TASK DESCRIPTION:
Write out each entry word for word.

GIVEN DATA Start Marker

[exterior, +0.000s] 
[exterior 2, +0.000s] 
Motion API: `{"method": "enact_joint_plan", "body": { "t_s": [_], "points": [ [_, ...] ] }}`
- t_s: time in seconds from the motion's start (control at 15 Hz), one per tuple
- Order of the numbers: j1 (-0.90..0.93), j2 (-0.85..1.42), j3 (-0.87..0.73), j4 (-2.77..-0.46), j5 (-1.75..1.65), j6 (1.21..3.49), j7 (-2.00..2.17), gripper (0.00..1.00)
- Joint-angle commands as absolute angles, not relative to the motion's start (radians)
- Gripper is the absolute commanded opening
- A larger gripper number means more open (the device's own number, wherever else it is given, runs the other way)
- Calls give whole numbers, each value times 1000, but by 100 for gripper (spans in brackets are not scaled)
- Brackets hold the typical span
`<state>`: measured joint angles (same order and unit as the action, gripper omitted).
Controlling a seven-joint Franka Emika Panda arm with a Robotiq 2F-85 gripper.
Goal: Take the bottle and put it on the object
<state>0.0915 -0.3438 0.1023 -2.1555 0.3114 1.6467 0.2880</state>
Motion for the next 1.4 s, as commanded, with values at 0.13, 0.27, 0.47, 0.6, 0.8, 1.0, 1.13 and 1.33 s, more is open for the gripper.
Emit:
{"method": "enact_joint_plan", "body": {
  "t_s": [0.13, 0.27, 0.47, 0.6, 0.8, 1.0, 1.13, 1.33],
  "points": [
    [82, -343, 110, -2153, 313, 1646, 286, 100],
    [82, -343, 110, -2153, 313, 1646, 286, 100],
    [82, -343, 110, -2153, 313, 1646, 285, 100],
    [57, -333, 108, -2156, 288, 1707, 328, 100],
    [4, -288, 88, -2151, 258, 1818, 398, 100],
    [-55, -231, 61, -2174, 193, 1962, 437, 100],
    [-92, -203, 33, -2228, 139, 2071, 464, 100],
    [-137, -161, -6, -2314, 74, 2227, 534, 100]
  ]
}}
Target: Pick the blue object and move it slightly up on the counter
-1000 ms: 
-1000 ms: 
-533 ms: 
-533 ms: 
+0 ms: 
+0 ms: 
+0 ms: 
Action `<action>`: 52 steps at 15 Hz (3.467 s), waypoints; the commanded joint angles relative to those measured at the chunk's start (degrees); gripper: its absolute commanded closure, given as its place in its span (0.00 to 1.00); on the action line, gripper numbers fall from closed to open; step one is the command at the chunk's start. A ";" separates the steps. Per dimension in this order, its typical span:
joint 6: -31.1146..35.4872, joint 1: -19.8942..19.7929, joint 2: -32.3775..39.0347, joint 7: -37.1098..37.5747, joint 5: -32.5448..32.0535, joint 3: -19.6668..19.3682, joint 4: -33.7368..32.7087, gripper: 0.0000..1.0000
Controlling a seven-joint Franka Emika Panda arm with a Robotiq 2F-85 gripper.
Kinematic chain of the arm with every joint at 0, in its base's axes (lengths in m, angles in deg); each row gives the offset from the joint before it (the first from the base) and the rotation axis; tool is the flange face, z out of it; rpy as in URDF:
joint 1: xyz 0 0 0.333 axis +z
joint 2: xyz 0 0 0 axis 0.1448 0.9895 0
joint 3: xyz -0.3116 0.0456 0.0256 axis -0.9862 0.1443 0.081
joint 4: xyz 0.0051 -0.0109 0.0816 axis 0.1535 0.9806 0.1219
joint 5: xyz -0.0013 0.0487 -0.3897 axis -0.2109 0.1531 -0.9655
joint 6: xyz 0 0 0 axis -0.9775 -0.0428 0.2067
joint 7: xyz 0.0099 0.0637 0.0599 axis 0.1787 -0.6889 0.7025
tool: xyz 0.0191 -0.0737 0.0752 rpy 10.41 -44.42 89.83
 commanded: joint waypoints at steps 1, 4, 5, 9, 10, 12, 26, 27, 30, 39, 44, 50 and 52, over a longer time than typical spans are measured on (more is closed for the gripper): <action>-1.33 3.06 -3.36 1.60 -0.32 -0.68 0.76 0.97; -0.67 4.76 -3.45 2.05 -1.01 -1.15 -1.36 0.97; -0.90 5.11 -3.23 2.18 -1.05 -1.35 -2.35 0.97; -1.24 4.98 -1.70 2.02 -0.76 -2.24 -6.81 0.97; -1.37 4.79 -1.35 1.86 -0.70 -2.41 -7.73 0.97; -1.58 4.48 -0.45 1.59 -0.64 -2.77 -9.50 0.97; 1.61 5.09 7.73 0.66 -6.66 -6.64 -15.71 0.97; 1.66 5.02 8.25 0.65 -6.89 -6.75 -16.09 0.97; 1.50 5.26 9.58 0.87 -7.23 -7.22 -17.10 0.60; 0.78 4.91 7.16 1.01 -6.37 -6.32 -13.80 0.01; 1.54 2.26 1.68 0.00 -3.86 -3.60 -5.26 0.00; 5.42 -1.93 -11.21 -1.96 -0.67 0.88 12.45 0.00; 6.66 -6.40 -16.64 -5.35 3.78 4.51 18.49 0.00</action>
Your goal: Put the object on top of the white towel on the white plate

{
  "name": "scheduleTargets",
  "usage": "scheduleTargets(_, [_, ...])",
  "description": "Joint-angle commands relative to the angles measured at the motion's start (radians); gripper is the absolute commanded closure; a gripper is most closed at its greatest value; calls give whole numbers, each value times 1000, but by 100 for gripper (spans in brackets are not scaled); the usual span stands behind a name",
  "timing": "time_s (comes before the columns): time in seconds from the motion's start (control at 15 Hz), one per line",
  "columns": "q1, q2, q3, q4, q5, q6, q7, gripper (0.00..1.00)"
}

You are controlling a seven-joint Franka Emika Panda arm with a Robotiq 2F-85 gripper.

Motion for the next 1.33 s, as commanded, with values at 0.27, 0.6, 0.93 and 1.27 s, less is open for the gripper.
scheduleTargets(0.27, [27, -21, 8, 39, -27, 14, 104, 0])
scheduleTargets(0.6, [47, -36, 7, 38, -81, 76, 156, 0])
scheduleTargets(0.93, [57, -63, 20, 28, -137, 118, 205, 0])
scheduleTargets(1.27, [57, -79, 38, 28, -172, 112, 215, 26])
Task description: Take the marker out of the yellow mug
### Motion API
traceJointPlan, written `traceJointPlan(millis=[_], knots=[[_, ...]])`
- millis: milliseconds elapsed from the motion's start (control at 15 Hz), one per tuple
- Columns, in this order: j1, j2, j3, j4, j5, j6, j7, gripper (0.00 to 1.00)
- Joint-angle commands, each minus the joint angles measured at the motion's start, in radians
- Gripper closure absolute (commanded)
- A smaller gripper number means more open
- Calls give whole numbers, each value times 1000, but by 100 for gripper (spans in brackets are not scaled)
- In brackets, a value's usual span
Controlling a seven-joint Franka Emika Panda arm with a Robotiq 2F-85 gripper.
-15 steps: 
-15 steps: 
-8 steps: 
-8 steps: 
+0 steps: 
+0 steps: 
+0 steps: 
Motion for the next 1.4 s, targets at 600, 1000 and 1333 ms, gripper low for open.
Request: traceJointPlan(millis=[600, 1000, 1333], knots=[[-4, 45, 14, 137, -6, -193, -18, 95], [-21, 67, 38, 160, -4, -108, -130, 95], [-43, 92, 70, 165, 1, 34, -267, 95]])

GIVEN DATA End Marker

SOLUTION BELOW:
[exterior, +0.000s] 
[exterior 2, +0.000s] 
Motion API: `{"method": "enact_joint_plan", "body": { "t_s": [_], "points": [ [_, ...] ] }}`
- t_s: time in seconds from the motion's start (control at 15 Hz), one per tuple
- Order of the numbers: j1 (-0.90..0.93), j2 (-0.85..1.42), j3 (-0.87..0.73), j4 (-2.77..-0.46), j5 (-1.75..1.65), j6 (1.21..3.49), j7 (-2.00..2.17), gripper (0.00..1.00)
- Joint-angle commands as absolute angles, not relative to the motion's start (radians)
- Gripper is the absolute commanded opening
- A larger gripper number means more open (the device's own number, wherever else it is given, runs the other way)
- Calls give whole numbers, each value times 1000, but by 100 for gripper (spans in brackets are not scaled)
- Brackets hold the typical span
`<state>`: measured joint angles (same order and unit as the action, gripper omitted).
Controlling a seven-joint Franka Emika Panda arm with a Robotiq 2F-85 gripper.
Goal: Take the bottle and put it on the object
<state>0.0915 -0.3438 0.1023 -2.1555 0.3114 1.6467 0.2880</state>
Motion for the next 1.4 s, as commanded, with values at 0.13, 0.27, 0.47, 0.6, 0.8, 1.0, 1.13 and 1.33 s, more is open for the gripper.
Emit:
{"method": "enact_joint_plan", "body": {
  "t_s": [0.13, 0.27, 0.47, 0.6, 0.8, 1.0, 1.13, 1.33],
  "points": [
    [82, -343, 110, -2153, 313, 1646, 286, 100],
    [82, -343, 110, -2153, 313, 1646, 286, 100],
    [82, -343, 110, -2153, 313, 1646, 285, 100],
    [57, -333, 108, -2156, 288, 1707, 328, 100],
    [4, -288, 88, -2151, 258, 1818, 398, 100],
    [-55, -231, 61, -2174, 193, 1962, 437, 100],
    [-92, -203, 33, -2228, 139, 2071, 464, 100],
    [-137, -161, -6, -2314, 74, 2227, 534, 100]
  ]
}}
Target: Pick the blue object and move it slightly up on the counter
-1000 ms: 
-1000 ms: 
-533 ms: 
-533 ms: 
+0 ms: 
+0 ms: 
+0 ms: 
Action `<action>`: 52 steps at 15 Hz (3.467 s), waypoints; the commanded joint angles relative to those measured at the chunk's start (degrees); gripper: its absolute commanded closure, given as its place in its span (0.00 to 1.00); on the action line, gripper numbers fall from closed to open; step one is the command at the chunk's start. A ";" separates the steps. Per dimension in this order, its typical span:
joint 6: -31.1146..35.4872, joint 1: -19.8942..19.7929, joint 2: -32.3775..39.0347, joint 7: -37.1098..37.5747, joint 5: -32.5448..32.0535, joint 3: -19.6668..19.3682, joint 4: -33.7368..32.7087, gripper: 0.0000..1.0000
Controlling a seven-joint Franka Emika Panda arm with a Robotiq 2F-85 gripper.
Kinematic chain of the arm with every joint at 0, in its base's axes (lengths in m, angles in deg); each row gives the offset from the joint before it (the first from the base) and the rotation axis; tool is the flange face, z out of it; rpy as in URDF:
joint 1: xyz 0 0 0.333 axis +z
joint 2: xyz 0 0 0 axis 0.1448 0.9895 0
joint 3: xyz -0.3116 0.0456 0.0256 axis -0.9862 0.1443 0.081
joint 4: xyz 0.0051 -0.0109 0.0816 axis 0.1535 0.9806 0.1219
joint 5: xyz -0.0013 0.0487 -0.3897 axis -0.2109 0.1531 -0.9655
joint 6: xyz 0 0 0 axis -0.9775 -0.0428 0.2067
joint 7: xyz 0.0099 0.0637 0.0599 axis 0.1787 -0.6889 0.7025
tool: xyz 0.0191 -0.0737 0.0752 rpy 10.41 -44.42 89.83
 commanded: joint waypoints at steps 1, 4, 5, 9, 10, 12, 26, 27, 30, 39, 44, 50 and 52, over a longer time than typical spans are measured on (more is closed for the gripper): <action>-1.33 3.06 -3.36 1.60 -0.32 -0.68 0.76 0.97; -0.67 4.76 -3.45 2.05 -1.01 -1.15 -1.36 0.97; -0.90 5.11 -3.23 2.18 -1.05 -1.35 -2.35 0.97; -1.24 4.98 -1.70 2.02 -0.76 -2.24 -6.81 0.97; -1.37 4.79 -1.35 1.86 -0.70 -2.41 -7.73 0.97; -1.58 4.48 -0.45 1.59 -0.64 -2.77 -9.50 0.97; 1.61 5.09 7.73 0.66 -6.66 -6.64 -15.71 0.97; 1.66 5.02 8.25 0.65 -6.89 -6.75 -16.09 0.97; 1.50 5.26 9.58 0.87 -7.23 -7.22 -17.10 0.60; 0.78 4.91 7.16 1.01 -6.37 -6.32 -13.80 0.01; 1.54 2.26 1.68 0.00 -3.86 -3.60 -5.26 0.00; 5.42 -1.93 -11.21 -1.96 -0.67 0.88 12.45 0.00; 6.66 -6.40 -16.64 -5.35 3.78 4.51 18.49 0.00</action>
Your goal: Put the object on top of the white towel on the white plate

{
  "name": "scheduleTargets",
  "usage": "scheduleTargets(_, [_, ...])",
  "description": "Joint-angle commands relative to the angles measured at the motion's start (radians); gripper is the absolute commanded closure; a gripper is most closed at its greatest value; calls give whole numbers, each value times 1000, but by 100 for gripper (spans in brackets are not scaled); the usual span stands behind a name",
  "timing": "time_s (comes before the columns): time in seconds from the motion's start (control at 15 Hz), one per line",
  "columns": "q1, q2, q3, q4, q5, q6, q7, gripper (0.00..1.00)"
}

You are controlling a seven-joint Franka Emika Panda arm with a Robotiq 2F-85 gripper.

Motion for the next 1.33 s, as commanded, with values at 0.27, 0.6, 0.93 and 1.27 s, less is open for the gripper.
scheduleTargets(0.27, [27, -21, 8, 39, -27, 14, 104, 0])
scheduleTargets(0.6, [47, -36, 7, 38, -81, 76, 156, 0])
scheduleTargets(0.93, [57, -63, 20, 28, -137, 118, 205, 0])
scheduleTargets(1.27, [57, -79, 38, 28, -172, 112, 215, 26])
Task description: Take the marker out of the yellow mug
### Motion API
traceJointPlan, written `traceJointPlan(millis=[_], knots=[[_, ...]])`
- millis: milliseconds elapsed from the motion's start (control at 15 Hz), one per tuple
- Columns, in this order: j1, j2, j3, j4, j5, j6, j7, gripper (0.00 to 1.00)
- Joint-angle commands, each minus the joint angles measured at the motion's start, in radians
- Gripper closure absolute (commanded)
- A smaller gripper number means more open
- Calls give whole numbers, each value times 1000, but by 100 for gripper (spans in brackets are not scaled)
- In brackets, a value's usual span
Controlling a seven-joint Franka Emika Panda arm with a Robotiq 2F-85 gripper.
-15 steps: 
-15 steps: 
-8 steps: 
-8 steps: 
+0 steps: 
+0 steps: 
+0 steps: 
Motion for the next 1.4 s, targets at 600, 1000 and 1333 ms, gripper low for open.
Request: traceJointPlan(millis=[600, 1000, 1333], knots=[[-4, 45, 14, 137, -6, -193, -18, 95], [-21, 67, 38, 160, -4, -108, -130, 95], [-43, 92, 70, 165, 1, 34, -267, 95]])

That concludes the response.